Plot of concentration

fig, ax = plt.subplots(figsize=(3,3)) # figure size

time    = linspace(0, 20) # time in sec
k0      = [0.1, 0.2, 0.5] # zero-order decay rate constant (mg/Ls)
C0      = [ 10,  10,  10] # initial concentrations (mg/L)

for i, k in enumerate(k0):
    Ct  = conc(C0[i], k, time)
    col = str(i*0.25)
    ax.plot(time, Ct, color=col, label="$k_0$ = %s mg/Ls" % k)

ax.axvline(10, color='k', ls=':')
ax.set_xlabel("time [s]")
ax.set_ylabel("concentration [mg/L]")
ax.legend(edgecolor='k')
ax.grid()
plt.show()

As expected from Equation 2, the concentration of each CMBR decays linearly as a function of time, with the slope being equal to \(k_0\).

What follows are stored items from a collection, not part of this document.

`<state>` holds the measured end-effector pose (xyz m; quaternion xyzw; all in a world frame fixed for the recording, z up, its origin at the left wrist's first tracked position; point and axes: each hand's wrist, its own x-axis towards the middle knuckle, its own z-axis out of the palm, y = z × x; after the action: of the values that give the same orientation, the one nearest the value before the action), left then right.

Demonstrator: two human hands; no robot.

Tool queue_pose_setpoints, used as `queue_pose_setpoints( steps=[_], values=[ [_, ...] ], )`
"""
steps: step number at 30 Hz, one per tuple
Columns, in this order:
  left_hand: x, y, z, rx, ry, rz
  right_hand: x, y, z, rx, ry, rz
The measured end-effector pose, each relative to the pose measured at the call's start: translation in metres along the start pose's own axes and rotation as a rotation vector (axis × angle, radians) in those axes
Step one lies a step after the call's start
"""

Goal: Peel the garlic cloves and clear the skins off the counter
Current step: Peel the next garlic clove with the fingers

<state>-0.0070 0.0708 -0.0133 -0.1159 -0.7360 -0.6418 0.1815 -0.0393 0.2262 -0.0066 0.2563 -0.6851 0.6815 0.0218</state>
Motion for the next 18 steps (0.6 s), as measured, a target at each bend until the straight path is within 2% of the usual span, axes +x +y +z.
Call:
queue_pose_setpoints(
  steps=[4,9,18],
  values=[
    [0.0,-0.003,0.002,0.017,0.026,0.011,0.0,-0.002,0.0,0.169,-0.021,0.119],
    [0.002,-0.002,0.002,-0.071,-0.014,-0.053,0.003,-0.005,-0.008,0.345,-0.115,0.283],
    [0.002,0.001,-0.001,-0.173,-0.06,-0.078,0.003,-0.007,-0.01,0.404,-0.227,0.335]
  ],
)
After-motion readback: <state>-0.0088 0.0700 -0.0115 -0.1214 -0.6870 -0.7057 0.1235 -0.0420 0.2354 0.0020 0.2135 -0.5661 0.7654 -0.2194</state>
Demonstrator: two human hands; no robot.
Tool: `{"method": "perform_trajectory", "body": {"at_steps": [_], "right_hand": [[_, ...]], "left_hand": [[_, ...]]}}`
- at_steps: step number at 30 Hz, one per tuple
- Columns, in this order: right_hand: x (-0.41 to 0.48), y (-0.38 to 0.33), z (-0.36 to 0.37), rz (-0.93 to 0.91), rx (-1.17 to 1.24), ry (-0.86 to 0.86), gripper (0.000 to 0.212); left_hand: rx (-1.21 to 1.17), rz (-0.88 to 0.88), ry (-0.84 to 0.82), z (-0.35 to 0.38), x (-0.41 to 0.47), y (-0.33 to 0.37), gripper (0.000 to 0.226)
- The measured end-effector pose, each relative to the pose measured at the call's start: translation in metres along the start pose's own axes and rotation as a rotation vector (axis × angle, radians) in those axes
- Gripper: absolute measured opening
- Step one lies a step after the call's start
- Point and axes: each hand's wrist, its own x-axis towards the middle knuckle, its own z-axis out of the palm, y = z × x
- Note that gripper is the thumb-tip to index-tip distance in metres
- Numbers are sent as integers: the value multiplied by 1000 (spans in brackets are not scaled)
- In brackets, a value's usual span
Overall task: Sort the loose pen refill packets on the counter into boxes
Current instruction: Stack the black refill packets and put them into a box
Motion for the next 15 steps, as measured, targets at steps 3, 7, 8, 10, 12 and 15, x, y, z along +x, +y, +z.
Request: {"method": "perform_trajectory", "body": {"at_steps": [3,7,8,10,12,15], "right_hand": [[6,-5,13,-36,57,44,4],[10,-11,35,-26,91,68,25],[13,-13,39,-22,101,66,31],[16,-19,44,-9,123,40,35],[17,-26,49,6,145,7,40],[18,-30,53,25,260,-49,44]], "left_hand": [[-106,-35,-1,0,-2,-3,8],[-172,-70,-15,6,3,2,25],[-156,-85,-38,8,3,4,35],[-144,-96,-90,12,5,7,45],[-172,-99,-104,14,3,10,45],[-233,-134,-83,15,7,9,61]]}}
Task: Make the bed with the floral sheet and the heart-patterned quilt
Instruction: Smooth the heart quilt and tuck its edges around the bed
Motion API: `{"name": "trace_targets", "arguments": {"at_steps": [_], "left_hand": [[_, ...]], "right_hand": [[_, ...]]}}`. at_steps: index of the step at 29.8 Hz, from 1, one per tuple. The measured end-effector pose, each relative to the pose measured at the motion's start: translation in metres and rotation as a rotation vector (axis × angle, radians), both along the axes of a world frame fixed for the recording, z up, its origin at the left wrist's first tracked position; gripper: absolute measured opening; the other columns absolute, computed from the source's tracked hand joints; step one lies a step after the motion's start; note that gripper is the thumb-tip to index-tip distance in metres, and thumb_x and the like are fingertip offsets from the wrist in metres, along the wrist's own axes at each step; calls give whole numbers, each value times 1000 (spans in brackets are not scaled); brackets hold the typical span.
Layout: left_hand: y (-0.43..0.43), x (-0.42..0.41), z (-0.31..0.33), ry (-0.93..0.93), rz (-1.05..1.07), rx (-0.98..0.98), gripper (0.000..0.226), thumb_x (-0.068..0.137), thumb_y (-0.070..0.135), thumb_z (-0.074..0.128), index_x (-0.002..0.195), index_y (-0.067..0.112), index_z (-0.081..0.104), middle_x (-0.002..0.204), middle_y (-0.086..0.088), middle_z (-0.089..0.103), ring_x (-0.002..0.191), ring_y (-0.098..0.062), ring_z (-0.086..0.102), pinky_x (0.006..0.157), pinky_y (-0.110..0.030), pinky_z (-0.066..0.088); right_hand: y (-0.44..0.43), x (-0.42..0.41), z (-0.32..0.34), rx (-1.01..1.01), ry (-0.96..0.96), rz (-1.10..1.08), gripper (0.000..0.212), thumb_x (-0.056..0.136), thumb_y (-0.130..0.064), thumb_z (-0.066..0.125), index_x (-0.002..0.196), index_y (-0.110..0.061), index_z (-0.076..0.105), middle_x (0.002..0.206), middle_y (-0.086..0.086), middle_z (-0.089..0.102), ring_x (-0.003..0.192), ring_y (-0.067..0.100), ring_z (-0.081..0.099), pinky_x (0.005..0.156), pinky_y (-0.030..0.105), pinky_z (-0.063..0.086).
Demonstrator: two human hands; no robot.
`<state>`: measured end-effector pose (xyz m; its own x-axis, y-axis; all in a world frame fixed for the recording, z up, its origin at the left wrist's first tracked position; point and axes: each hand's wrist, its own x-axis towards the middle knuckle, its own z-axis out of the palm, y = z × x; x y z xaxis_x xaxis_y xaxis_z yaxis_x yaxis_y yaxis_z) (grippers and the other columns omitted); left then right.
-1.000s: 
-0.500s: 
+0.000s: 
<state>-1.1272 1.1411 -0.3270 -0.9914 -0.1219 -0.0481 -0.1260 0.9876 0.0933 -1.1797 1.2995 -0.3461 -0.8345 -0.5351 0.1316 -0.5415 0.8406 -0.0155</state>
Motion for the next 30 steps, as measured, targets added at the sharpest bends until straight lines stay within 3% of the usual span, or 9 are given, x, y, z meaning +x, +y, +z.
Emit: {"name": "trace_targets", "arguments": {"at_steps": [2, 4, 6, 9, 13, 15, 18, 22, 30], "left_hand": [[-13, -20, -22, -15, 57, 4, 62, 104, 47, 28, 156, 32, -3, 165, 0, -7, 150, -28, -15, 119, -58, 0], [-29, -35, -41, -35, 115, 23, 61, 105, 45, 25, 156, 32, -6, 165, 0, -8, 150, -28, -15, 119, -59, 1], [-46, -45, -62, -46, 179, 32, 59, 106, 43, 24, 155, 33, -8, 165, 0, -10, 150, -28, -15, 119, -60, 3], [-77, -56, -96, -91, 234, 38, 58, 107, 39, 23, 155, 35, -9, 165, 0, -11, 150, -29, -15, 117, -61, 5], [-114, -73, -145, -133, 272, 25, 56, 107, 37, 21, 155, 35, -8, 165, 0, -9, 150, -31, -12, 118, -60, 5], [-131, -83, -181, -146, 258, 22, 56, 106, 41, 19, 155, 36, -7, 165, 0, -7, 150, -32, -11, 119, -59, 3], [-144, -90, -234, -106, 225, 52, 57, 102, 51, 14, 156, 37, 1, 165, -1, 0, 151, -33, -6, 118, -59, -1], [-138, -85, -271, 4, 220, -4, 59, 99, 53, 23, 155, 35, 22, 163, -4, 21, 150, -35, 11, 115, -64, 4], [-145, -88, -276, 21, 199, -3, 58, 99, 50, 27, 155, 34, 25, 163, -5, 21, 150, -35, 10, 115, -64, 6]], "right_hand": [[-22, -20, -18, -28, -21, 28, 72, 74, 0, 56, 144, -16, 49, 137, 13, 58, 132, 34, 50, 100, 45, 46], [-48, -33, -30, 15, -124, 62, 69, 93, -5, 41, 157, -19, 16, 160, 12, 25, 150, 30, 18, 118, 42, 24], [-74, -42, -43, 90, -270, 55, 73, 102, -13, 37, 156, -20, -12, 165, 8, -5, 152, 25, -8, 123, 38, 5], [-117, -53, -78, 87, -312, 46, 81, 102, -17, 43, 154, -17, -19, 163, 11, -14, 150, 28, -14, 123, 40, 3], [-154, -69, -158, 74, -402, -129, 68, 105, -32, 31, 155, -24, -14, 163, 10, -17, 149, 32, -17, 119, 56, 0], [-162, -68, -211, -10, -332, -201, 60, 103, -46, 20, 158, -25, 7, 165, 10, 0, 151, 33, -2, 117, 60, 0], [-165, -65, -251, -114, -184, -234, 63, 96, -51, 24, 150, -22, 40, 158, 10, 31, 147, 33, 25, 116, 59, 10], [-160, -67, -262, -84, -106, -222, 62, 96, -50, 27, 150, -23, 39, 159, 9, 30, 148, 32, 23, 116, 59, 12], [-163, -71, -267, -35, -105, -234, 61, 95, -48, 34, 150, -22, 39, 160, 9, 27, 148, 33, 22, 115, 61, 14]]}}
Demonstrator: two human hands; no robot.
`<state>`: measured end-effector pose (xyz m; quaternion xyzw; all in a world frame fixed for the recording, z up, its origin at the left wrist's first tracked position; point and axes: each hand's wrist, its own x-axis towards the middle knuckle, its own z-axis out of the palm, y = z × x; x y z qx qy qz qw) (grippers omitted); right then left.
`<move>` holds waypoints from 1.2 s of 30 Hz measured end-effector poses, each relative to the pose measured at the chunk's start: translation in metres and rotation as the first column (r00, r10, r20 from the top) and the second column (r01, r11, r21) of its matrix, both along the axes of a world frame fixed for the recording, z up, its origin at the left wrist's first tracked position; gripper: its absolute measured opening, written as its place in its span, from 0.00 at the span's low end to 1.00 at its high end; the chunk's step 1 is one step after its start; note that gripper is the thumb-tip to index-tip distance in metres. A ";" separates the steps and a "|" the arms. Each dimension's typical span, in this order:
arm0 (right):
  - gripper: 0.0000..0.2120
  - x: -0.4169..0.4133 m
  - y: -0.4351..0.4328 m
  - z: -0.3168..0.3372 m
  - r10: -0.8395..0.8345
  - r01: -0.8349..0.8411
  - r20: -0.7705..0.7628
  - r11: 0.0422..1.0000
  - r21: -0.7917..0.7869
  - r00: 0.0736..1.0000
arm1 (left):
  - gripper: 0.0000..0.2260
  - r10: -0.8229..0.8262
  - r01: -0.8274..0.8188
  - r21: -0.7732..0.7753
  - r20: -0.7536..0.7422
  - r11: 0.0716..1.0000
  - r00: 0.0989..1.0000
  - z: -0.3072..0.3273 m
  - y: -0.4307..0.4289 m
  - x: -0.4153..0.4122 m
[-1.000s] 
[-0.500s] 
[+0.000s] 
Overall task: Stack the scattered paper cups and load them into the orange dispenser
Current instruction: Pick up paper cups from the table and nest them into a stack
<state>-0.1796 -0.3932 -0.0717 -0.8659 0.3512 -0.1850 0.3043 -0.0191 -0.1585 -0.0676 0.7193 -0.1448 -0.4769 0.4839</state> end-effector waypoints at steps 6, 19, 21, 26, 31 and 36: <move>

We additionally plot a vertical line at \(t=10\) s to visually inspect the concentration at this time.

Concentration after 10 sec

We can use our function considering 10 sec as the input time to compute the concentration of the substance.

t_eval = 10 # sec

for i, k in enumerate(k0):
    conc_t = conc(C0[i], k, t_eval)
    print ("CMBR %i: C(t=%s[s])= %1.1f [mg/L]" % (i+1, t_eval, conc_t) )

CMBR 1: C(t=10[s])= 9.0 [mg/L]
CMBR 2: C(t=10[s])= 8.0 [mg/L]
CMBR 3: C(t=10[s])= 5.0 [mg/L]

Follow up questions

1. From Equation 1, verify that the dimension of the zero-order constant is [\(ML^{-3}T^{-1}\)].
2. Show that the time it takes a CMBR to reach half of the initial concentration \(t_{1/2} = C_0/2k_0\).
3. Show that, for zero-order decay kinetics in a CMBR, the maximum simulation time is \(C_0/k_0\).
4. Compute the concentraction of substance in the last reactor after 20 seconds.